Tekan Penularan COVID-19, PSBB Mutlak Harus Dipatuhi Masyarakat

Helmi Ade Saputra, Jurnalis · Selasa 14 April 2020 08:30 WIB
https: img.okezone.com content 2020 04 14 481 2198767 tekan-penularan-covid-19-psbb-mutlak-harus-dipatuhi-masyarakat-mTtnVA57Cn.jpg Jubir Pemerintah dalam Penanganan Covid-19 (Foto : BNPB Indonesia/Youtube)

Jumlah pasien positif COVID-19 di Indonesia hingga Senin 13 April 2020 telah mencapai 4.557 orang. Dari jumlah tersebut, 399 orang meninggal dunia dan 380 pasien sembuh.
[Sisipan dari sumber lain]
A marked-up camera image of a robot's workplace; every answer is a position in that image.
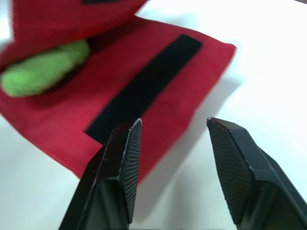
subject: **textured gripper pad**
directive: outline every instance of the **textured gripper pad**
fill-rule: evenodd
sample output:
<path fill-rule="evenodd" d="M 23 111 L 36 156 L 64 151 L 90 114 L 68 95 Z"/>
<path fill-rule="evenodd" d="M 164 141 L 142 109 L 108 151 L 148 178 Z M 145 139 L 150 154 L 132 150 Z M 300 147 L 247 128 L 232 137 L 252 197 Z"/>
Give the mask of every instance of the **textured gripper pad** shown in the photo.
<path fill-rule="evenodd" d="M 253 185 L 253 176 L 226 129 L 209 122 L 218 177 L 233 222 L 240 224 Z"/>
<path fill-rule="evenodd" d="M 120 183 L 123 187 L 126 202 L 128 223 L 132 223 L 136 190 L 139 175 L 139 158 L 141 149 L 142 122 L 138 119 L 130 129 L 126 153 L 120 173 Z"/>

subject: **red cloth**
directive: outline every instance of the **red cloth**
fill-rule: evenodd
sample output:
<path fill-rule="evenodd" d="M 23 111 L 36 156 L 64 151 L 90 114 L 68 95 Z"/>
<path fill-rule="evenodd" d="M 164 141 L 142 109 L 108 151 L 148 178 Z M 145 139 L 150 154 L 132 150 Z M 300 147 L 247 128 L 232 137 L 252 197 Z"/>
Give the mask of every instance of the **red cloth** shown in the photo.
<path fill-rule="evenodd" d="M 81 177 L 88 161 L 101 148 L 84 133 L 85 129 L 152 58 L 181 34 L 203 45 L 142 116 L 142 180 L 184 133 L 230 62 L 233 45 L 193 30 L 134 17 L 126 25 L 91 39 L 91 57 L 61 87 L 19 99 L 0 92 L 0 112 L 25 138 Z"/>
<path fill-rule="evenodd" d="M 82 0 L 12 0 L 14 42 L 0 69 L 41 51 L 92 37 L 129 21 L 146 0 L 82 4 Z"/>

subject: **black velcro strip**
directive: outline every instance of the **black velcro strip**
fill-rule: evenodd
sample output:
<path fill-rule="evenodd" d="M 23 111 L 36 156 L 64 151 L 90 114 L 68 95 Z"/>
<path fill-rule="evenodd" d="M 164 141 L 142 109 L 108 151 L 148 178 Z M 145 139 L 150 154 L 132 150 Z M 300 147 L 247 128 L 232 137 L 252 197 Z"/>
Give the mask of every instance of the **black velcro strip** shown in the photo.
<path fill-rule="evenodd" d="M 120 123 L 141 117 L 200 47 L 201 42 L 181 35 L 137 74 L 103 109 L 85 133 L 105 144 L 112 130 Z"/>
<path fill-rule="evenodd" d="M 98 3 L 108 3 L 108 2 L 115 2 L 118 0 L 82 0 L 83 4 L 98 4 Z"/>

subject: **green object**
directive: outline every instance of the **green object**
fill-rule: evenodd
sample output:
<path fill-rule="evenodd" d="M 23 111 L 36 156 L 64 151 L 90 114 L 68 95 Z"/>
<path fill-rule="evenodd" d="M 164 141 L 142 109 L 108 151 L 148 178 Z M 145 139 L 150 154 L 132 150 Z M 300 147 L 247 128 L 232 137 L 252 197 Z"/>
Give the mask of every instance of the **green object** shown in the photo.
<path fill-rule="evenodd" d="M 2 73 L 2 88 L 12 97 L 41 94 L 85 62 L 89 53 L 87 42 L 80 40 L 34 55 Z"/>

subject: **white background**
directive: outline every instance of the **white background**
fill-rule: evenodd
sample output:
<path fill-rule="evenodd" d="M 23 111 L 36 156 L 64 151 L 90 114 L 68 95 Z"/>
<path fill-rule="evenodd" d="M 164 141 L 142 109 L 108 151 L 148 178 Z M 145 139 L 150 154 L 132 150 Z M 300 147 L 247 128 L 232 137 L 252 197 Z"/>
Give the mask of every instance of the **white background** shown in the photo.
<path fill-rule="evenodd" d="M 0 52 L 12 41 L 10 2 L 11 0 L 0 0 Z"/>
<path fill-rule="evenodd" d="M 151 0 L 144 18 L 237 46 L 183 137 L 140 185 L 131 228 L 235 230 L 206 118 L 245 127 L 307 200 L 307 5 L 294 0 Z M 77 186 L 0 118 L 0 229 L 55 230 Z"/>
Hal tersebut disampaikan oleh Juru Bicara Penanganan COVID-19 dalam konferensi pers daring di Graha BNPB Jakarta, Senin 13 April 2020. Karenanya, dalam kesempata itu, Yuri mengimbau kepada masyarakat untuk tetap di rumah.

"Karena ini menjadi kunci sukses kita untuk menekan semaksimal mungkin penularan kasus baru akibat interaksi dengan orang tanpa gejala (OTG) dan orang dalam pemantauan yang berada di luar rumah. Ini menjadi penting, karena inilah yang menjadi kekuatan kita," ujarnya di Graha BNPB Jakarta, Senin 13 April 2020.
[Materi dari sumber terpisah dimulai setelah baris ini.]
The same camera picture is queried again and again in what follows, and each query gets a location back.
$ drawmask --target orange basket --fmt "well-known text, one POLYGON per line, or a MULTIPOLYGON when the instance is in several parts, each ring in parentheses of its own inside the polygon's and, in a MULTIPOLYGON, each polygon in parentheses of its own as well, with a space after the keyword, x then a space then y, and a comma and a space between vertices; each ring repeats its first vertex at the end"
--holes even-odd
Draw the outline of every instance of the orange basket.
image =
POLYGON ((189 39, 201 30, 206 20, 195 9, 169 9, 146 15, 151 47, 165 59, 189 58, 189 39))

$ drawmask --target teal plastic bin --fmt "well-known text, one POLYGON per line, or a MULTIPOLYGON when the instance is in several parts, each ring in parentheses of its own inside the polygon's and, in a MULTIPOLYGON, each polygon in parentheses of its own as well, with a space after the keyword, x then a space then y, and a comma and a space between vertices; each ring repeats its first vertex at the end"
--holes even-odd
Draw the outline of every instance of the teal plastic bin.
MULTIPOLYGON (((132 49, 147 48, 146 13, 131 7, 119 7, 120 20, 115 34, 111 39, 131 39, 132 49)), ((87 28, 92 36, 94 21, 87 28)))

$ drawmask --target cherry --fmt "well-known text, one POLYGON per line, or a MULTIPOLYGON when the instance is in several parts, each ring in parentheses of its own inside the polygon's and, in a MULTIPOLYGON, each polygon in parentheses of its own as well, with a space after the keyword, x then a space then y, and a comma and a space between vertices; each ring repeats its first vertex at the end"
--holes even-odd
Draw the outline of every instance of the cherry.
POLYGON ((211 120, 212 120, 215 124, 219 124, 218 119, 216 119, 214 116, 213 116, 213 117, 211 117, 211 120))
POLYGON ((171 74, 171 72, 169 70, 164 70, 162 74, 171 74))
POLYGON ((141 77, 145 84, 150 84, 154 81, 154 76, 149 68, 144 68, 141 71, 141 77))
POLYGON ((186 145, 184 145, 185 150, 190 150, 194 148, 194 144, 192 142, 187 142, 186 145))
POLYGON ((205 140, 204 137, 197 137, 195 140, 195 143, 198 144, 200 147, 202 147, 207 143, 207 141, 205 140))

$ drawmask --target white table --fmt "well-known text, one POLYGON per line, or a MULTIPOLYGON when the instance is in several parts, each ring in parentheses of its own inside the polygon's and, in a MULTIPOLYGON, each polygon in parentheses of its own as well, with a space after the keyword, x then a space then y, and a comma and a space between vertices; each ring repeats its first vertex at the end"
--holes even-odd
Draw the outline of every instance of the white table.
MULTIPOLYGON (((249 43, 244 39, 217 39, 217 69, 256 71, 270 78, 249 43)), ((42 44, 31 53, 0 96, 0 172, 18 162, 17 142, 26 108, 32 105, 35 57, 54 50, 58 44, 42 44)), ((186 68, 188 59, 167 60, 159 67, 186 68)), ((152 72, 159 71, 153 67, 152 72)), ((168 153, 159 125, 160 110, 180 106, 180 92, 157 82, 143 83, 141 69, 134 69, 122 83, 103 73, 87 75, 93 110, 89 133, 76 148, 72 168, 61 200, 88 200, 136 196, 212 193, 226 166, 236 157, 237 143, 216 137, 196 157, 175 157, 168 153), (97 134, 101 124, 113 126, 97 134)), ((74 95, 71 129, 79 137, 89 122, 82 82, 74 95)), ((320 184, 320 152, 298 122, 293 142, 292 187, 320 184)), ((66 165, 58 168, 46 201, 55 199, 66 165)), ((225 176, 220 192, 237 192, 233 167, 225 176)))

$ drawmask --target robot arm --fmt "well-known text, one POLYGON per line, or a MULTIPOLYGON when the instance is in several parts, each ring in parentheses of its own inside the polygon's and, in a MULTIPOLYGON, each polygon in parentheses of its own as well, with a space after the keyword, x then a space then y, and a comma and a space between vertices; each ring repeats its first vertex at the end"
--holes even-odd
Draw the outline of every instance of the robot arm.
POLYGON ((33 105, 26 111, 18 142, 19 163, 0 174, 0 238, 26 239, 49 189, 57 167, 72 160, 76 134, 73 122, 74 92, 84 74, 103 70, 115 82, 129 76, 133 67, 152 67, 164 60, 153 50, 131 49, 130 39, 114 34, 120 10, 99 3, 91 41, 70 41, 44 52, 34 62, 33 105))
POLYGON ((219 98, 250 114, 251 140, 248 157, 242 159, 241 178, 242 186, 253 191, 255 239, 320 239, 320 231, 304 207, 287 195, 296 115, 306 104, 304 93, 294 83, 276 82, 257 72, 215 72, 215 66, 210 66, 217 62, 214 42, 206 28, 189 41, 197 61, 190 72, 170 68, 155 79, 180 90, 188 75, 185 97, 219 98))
Jubir Pemerintah dalam Penanganan Covid-19

Yuri mengingatkan bahwa masyarakat harus menyadari faktor pembawa penyakit COVID-19 adalah orang. Pergerakan aktivitas sosial orang yang bisa menyebabkan terjadinya penularan atau pemindahan COVID-19 dari satu tempat ke tempat lain.

Selain itu, menurut Yuri, adanya kelompok masyarakat yang rentan karena tidak melindungi diri dengan memakai masker dan abai terhadap aturan jaga jarak fisik minimal dua meter membuat risiko penularan di luar rumah sakit semakin besar.
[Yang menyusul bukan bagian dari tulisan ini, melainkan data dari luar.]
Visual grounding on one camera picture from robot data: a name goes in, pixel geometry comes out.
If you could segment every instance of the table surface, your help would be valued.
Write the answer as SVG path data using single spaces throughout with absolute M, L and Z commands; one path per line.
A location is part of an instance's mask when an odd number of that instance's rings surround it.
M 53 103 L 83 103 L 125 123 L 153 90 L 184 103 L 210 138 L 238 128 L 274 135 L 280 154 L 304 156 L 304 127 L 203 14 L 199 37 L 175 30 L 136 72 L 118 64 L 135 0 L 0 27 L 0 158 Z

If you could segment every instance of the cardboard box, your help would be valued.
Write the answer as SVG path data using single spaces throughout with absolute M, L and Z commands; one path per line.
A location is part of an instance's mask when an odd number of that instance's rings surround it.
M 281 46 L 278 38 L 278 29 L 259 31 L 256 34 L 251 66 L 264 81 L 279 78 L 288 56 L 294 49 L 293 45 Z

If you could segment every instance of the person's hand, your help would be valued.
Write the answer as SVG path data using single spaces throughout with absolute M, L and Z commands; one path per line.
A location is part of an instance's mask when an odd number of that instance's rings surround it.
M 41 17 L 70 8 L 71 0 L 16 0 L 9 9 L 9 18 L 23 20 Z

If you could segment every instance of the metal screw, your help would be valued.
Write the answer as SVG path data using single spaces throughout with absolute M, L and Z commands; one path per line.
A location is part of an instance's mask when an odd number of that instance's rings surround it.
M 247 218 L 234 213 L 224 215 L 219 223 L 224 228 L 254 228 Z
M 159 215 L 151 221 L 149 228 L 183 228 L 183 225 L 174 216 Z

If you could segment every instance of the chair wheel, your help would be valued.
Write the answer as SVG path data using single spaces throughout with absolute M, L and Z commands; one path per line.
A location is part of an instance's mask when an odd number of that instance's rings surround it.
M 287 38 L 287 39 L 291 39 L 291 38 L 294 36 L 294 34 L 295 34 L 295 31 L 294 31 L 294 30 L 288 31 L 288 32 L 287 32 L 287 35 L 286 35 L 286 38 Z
"Oleh karena itu, mutlak harus kita batasi aktivitas dan mobilitas sosial agar risiko menularkan atau risiko tertular bisa kita tekan semaksimal mungkin. Karena itu, mari gotong royong, bertenggang rasa, saling melindungi dengan mematuhi ketentuan-ketentuan yang telah dibuat pemerintah dan pemerintah daerah dalam menjalankan Pembatasan Sosial Berskala Besar," pungkasnya.